● **Problem to solve**:
Transcribe the listing that follows in full, exactly, and drop its images.

---------- Available data

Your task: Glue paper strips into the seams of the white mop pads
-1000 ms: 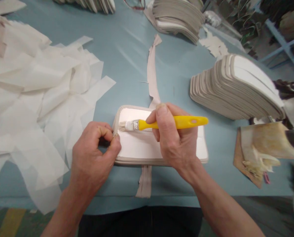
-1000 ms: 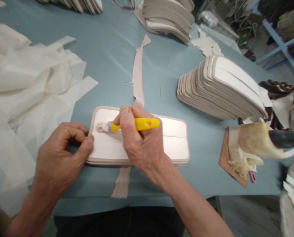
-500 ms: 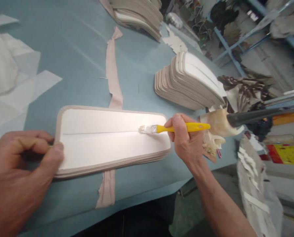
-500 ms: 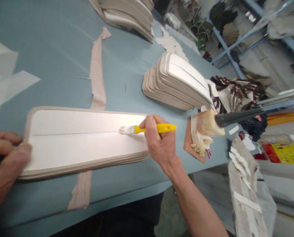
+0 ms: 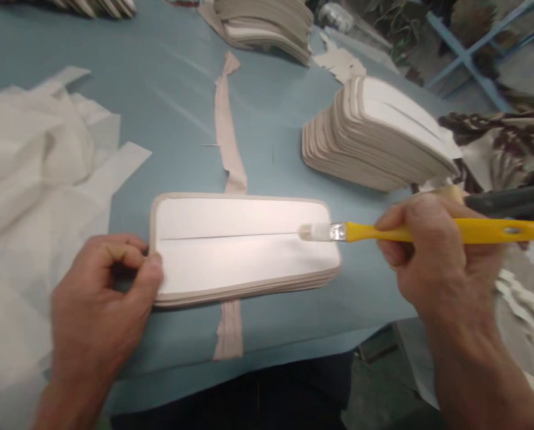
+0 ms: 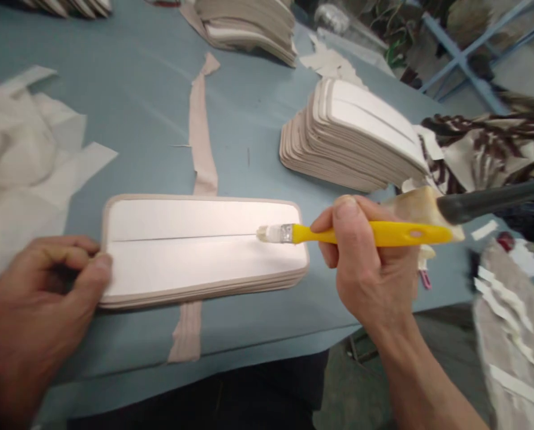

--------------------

● **Answer section**:
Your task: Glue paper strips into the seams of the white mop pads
-1000 ms: 
-1000 ms: 
-500 ms: 
-500 ms: 
+0 ms: 
+0 ms: 

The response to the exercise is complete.